### WHAT THE EXERCISE ASKS:
Copy the result of filtering the entries below for lines that include the string "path".

Collection entries:
*** Begin section ***

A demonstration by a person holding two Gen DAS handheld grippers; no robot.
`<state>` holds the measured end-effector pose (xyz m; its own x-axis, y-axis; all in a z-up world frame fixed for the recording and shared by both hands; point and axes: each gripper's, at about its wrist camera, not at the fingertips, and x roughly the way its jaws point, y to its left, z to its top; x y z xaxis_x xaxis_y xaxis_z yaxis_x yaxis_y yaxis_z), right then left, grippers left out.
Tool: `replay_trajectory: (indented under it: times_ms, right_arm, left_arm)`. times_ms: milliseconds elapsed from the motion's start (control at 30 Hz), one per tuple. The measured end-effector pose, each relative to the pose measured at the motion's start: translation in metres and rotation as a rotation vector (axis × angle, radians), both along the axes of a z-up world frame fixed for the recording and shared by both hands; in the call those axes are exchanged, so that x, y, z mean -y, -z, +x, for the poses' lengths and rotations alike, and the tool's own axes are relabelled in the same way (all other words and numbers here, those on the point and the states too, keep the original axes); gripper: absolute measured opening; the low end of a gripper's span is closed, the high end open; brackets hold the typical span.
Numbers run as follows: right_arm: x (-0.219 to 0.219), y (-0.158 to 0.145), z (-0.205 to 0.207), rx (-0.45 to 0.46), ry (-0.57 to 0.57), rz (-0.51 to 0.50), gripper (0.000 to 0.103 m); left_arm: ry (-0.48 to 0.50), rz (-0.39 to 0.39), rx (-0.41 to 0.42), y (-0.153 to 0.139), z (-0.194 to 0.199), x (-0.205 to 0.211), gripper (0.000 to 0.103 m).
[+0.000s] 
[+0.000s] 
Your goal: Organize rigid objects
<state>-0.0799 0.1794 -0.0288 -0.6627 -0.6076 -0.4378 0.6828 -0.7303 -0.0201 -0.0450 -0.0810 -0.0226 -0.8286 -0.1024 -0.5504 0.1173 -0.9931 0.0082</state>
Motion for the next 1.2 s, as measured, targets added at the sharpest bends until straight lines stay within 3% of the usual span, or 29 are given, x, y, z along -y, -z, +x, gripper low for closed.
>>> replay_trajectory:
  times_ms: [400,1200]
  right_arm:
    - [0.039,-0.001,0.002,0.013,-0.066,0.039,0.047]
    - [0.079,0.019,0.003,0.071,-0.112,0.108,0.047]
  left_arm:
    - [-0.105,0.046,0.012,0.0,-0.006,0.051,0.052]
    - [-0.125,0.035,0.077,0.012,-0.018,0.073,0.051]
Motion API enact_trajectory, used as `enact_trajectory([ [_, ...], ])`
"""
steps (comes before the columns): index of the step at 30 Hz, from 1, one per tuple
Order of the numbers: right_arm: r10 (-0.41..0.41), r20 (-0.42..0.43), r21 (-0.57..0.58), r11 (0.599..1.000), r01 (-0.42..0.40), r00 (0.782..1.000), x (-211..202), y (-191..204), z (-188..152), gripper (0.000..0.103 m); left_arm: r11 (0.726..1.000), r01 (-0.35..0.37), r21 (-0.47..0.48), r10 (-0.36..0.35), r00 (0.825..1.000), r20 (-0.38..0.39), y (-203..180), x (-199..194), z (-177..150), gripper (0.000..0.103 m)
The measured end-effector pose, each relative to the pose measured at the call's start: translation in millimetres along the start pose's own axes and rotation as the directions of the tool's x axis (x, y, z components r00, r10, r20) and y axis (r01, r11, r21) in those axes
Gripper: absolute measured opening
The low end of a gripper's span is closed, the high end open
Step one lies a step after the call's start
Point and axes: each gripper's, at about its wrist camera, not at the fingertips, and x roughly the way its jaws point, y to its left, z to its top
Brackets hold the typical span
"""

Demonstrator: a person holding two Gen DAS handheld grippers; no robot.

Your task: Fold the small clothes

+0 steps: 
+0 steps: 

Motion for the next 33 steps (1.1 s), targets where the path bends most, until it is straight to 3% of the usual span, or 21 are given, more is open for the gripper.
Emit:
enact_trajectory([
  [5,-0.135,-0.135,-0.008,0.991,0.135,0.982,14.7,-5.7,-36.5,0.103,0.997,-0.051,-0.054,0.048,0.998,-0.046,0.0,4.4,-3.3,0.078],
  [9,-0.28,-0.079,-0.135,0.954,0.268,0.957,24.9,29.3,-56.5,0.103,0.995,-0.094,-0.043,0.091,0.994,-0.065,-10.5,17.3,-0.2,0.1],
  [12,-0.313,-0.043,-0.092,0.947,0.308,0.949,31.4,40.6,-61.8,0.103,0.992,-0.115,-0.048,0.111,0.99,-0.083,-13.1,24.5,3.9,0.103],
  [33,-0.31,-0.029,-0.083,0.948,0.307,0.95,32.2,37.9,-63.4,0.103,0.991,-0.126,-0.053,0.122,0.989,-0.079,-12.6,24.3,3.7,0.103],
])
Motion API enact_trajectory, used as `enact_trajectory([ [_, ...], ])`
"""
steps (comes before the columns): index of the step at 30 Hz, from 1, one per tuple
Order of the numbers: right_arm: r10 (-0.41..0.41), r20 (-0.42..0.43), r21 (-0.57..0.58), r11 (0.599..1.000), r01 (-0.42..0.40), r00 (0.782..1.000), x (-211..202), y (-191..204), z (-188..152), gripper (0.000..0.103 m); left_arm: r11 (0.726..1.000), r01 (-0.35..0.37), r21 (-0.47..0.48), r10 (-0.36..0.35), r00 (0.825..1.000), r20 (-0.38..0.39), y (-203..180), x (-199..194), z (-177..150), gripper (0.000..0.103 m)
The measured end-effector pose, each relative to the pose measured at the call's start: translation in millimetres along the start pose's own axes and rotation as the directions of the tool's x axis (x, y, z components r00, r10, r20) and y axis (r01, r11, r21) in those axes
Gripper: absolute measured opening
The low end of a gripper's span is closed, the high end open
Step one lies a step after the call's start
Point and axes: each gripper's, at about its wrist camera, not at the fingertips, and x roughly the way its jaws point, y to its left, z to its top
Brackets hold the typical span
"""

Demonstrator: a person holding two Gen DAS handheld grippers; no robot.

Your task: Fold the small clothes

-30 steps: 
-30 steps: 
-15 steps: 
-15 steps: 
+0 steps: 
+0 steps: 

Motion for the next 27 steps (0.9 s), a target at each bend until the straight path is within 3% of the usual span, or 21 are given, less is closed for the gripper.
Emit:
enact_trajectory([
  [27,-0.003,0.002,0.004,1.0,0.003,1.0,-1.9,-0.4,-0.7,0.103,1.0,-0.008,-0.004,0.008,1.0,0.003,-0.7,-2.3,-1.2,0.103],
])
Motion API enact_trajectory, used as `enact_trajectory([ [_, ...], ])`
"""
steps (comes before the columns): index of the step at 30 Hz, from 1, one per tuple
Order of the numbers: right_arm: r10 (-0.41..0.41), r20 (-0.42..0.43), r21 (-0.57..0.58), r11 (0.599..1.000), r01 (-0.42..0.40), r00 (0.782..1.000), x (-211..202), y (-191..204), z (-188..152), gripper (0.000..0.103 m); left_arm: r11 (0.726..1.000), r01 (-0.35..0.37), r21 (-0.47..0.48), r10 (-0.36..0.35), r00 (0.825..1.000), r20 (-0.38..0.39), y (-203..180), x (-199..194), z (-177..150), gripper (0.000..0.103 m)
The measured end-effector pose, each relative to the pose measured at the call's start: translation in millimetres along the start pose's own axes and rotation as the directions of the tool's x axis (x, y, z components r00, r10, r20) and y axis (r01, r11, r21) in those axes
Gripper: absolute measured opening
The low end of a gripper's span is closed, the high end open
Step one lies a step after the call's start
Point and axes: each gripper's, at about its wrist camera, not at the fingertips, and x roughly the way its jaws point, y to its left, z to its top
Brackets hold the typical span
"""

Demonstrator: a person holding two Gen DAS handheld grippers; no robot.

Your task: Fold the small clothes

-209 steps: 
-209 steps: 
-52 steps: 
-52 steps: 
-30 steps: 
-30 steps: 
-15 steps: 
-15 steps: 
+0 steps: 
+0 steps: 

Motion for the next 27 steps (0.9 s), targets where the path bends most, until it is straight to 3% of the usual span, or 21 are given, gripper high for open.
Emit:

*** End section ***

### TASK SOLUTION:
Motion for the next 33 steps (1.1 s), targets where the path bends most, until it is straight to 3% of the usual span, or 21 are given, more is open for the gripper.
Motion for the next 27 steps (0.9 s), a target at each bend until the straight path is within 3% of the usual span, or 21 are given, less is closed for the gripper.
Motion for the next 27 steps (0.9 s), targets where the path bends most, until it is straight to 3% of the usual span, or 21 are given, gripper high for open.

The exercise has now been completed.